Sorpresas que ya son parte de la leyenda
Si la copa tiene un guion repetido, es el de la hazaña. El caso más resonante de la era moderna es el de Central Córdoba de Santiago del Estero, que en 2019, siendo un equipo de la Primera Nacional, llegó a la final y le ganó a River Plate con contundencia. Un club chico del interior campeón de la Copa Argentina, con la clasificación a la Libertadores incluida: es el tipo de historia que este formato hace posible.
En 2022 fue el turno de Patronato, de Paraná, que venció a Talleres en la final y se consagró campeón pese a atravesar una temporada muy difícil en la liga. En 2023, Estudiantes de La Plata levantó la copa ante Defensa y Justicia. Y en las rondas tempranas, las sorpresas son casi una constante: no es raro que un grande caiga por penales ante un equipo de la B o la C, y esas noches quedan grabadas para siempre en la memoria del club ganador.
Los más ganadores
En la tabla histórica, Boca Juniors encabeza el palmarés de la era moderna, sumado a su título de 1969, con un total de cuatro conquistas. River Plate lo sigue con dos, obtenidas de manera consecutiva a mediados de la década de 2010. Detrás aparecen campeones de una sola edición: Arsenal de Sarandí, Huracán, Rosario Central, Central Córdoba, Patronato y Estudiantes, entre otros.

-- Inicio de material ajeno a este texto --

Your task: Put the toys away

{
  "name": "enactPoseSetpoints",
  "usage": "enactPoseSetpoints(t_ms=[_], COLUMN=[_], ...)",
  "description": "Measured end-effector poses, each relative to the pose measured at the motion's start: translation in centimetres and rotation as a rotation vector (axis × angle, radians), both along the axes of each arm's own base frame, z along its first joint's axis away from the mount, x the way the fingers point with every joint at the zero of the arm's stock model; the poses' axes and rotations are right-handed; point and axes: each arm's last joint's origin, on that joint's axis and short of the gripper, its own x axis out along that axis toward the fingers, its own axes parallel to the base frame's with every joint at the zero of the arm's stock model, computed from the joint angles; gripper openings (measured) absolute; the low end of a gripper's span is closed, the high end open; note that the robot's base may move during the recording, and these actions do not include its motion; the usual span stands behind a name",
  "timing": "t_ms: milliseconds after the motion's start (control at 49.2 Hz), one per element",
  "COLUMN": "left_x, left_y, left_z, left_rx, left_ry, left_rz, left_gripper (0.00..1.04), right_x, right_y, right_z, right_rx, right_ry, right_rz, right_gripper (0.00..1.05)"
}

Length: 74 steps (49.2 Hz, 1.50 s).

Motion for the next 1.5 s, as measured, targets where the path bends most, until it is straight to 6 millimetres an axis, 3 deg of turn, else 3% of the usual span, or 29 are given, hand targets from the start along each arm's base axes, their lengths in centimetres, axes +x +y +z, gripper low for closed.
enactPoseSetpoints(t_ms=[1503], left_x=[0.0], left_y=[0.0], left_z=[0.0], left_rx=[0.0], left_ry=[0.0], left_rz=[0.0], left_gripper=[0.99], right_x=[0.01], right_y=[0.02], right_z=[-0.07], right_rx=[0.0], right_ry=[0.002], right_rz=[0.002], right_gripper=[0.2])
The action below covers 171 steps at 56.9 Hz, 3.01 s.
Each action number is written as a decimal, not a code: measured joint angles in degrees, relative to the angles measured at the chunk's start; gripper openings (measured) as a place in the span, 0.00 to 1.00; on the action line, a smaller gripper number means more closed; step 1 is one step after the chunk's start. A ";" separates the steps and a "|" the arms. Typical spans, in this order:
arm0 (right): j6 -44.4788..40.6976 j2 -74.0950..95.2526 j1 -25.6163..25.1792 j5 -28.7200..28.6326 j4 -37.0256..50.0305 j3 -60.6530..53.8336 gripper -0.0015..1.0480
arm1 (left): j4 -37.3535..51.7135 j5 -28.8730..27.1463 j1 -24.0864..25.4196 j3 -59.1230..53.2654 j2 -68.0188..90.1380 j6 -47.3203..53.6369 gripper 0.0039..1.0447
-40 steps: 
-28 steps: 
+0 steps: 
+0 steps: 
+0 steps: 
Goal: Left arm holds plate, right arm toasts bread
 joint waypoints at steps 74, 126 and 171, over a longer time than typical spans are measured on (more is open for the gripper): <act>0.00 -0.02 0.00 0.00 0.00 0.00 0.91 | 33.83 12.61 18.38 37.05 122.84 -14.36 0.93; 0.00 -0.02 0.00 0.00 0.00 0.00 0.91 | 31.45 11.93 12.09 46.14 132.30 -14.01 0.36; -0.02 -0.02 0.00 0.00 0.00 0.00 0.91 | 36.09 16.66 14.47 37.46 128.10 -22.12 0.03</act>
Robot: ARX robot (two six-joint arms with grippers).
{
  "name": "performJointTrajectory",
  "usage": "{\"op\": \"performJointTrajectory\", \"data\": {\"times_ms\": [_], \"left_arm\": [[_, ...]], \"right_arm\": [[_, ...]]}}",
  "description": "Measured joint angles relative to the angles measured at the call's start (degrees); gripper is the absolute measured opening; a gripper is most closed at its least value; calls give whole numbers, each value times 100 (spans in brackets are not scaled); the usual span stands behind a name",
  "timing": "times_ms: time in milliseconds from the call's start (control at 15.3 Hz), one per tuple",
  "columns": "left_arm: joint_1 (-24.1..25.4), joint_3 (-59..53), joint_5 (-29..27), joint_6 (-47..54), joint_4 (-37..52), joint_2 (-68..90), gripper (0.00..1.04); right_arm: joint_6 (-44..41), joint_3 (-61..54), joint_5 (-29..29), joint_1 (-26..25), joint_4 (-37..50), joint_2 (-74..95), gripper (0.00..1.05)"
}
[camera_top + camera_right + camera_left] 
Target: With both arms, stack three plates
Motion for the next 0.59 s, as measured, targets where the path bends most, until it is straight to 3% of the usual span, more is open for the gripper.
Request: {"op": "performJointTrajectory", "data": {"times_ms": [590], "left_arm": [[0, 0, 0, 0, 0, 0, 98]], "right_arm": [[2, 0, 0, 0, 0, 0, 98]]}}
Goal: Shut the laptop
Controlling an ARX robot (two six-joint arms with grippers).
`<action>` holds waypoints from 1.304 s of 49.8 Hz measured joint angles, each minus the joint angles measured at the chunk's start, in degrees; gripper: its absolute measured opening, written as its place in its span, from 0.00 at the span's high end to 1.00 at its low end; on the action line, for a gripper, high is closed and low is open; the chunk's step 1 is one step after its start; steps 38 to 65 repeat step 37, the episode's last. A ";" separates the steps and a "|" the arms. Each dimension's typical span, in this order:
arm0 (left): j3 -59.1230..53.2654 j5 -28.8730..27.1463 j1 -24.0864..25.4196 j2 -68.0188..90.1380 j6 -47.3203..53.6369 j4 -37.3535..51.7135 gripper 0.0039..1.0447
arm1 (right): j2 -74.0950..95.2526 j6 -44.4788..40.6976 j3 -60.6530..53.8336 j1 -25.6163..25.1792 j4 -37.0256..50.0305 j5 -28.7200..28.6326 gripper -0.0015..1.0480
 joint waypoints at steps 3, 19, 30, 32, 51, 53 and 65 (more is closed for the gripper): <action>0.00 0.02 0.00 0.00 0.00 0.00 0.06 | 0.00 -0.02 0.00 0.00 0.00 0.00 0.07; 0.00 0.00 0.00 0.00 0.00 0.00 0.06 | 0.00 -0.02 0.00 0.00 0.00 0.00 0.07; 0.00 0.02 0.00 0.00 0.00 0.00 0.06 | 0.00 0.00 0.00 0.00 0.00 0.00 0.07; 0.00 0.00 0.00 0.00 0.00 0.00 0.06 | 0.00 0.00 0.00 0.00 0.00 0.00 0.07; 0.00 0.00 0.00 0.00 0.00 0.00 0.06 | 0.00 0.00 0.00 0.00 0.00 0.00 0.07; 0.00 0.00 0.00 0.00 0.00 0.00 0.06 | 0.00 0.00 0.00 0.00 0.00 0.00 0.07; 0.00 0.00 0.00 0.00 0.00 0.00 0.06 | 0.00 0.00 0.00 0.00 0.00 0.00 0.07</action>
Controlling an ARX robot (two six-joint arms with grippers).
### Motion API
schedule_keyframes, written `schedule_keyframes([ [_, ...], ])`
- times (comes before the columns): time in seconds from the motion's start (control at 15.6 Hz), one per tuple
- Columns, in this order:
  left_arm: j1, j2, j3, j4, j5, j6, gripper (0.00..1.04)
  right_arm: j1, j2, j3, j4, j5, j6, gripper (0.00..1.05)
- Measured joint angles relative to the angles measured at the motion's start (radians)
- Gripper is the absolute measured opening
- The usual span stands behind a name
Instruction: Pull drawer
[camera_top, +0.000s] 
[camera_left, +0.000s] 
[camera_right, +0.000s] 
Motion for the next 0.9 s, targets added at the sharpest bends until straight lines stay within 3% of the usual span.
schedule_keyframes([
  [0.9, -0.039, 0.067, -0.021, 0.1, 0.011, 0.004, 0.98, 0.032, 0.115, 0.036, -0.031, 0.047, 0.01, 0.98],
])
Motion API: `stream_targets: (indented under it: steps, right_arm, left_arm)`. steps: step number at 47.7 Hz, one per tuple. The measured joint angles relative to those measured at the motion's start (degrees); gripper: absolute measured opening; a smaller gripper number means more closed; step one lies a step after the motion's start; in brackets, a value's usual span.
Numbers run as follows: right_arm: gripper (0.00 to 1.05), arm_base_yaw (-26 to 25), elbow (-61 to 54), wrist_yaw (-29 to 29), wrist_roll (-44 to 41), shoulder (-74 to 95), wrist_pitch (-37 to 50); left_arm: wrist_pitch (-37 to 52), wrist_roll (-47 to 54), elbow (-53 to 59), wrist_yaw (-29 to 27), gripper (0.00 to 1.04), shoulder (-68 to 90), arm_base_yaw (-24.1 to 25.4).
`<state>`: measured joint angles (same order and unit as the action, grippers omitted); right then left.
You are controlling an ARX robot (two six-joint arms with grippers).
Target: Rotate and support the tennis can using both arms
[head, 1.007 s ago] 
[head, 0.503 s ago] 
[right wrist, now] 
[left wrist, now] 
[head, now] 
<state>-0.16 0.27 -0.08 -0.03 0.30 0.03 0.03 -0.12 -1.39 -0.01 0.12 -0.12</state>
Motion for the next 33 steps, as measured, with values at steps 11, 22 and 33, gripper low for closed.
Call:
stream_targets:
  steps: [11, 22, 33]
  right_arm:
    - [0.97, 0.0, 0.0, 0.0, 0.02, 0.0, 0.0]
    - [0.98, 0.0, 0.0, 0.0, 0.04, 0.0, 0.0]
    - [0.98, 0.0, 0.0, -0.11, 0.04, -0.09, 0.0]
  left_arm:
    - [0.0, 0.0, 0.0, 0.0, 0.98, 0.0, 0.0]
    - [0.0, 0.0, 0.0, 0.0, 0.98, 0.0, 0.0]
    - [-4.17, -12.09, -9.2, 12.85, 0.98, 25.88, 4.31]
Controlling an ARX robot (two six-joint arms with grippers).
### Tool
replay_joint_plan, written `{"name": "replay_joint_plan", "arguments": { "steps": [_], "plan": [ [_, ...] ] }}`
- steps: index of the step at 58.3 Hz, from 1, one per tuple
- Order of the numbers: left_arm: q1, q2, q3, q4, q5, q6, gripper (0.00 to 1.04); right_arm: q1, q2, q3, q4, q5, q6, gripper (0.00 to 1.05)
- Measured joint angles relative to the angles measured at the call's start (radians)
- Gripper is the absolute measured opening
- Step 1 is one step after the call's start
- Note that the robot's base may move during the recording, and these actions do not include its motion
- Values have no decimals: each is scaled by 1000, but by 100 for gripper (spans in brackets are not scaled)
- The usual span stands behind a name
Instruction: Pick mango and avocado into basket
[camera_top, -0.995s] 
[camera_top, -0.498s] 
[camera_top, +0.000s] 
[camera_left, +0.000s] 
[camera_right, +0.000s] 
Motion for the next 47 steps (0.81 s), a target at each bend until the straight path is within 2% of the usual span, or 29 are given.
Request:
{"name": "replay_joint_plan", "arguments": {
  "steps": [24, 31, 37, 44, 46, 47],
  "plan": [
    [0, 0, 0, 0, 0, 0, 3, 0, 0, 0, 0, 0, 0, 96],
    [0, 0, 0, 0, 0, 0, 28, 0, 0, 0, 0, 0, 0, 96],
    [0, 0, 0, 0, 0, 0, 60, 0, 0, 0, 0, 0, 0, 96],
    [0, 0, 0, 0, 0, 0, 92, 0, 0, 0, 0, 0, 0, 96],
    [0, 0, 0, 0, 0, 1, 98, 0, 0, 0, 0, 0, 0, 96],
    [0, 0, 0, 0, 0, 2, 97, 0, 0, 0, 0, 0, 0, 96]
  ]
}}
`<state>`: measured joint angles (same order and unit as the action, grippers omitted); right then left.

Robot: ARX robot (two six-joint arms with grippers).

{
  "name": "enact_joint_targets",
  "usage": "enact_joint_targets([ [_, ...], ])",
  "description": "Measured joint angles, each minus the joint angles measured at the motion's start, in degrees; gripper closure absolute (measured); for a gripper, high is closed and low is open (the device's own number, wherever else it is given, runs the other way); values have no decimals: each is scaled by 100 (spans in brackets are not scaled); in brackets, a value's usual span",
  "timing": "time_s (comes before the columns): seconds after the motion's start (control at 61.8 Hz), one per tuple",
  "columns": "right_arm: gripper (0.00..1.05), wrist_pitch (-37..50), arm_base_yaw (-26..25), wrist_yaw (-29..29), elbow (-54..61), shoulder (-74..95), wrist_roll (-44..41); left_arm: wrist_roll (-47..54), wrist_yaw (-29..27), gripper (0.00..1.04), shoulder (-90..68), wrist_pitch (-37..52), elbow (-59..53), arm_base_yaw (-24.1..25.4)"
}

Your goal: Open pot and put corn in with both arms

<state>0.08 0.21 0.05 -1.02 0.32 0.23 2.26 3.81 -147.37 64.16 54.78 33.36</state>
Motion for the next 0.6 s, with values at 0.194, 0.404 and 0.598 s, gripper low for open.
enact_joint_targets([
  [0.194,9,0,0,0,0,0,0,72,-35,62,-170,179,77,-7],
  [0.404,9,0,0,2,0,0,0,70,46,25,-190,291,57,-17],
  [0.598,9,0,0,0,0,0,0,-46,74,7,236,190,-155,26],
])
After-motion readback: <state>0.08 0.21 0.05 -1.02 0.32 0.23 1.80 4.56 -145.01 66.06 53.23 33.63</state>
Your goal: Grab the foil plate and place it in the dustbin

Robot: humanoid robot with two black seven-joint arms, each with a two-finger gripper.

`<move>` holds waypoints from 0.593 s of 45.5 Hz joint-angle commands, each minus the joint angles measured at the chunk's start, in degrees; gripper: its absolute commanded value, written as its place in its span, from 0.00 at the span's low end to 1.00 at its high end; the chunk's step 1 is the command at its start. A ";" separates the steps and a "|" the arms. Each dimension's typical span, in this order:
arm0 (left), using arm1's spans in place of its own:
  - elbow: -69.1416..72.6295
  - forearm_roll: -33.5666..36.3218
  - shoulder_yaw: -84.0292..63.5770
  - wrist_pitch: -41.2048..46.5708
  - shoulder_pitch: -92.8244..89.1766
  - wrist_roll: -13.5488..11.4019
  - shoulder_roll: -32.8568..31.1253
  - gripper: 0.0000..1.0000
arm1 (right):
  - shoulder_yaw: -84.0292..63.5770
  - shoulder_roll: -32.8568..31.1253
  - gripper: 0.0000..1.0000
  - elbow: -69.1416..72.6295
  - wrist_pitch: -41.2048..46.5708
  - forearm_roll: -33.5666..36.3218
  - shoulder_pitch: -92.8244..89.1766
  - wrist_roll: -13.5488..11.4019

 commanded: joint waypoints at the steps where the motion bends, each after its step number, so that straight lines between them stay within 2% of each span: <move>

Esa distribución dice mucho del torneo. Los grandes suelen llegar lejos porque sus plantillas son más profundas y porque la fase final les da un margen de error mayor, pero la copa no admite la hegemonía absoluta. Cada edición reparte la chance de entrar en la historia a cualquier club que sobreviva cinco o seis partidos.
Cómo seguir el torneo
La Copa Argentina se extiende a lo largo del año, con sus fases clasificatorias repartidas en distintos meses y la fase final concentrada hacia el segundo semestre. Las fechas pueden ajustarse por transmisión televisiva o por la agenda de las selecciones, así que conviene consultar el calendario actualizado en los canales oficiales de la AFA y en la prensa deportiva, que transmite y cubre el torneo en televisión y plataformas de streaming.
Para el hincha de un equipo chico, seguir la copa tiene una mecánica particular: cada sorteo es un evento, cada cruce con un grande es una ilusión y cada penal es un parate de corazón. Para el hincha de un grande, es la garantía de partidos exigentes ante rivales que juegan la final de sus vidas.
Un espejo del fútbol argentino
Hay una razón de fondo por la que la Copa Argentina funciona: este es un país donde el fútbol está extendido en cada pueblo y cada barrio, y donde la distancia entre un club grande y uno chico, en lo institucional y lo económico, es enorme. El torneo toma esa desigualdad y la condensa en 90 minutos más penales, en cancha neutral, con todo o nada.
No siempre ofrece el mejor fútbol; la tensión y el formato a partido único suelen primar sobre la elaboración. Pero entrega algo que muy pocas competencias pueden prometer: la posibilidad real, concreta, de que un equipo de una ciudad del interior levante un trofeo oficial y juegue la Libertadores. En el fútbol argentino, esa promesa vale oro, y por eso la Copa Argentina ocupa un lugar que ningún otro torneo la puede reemplazar.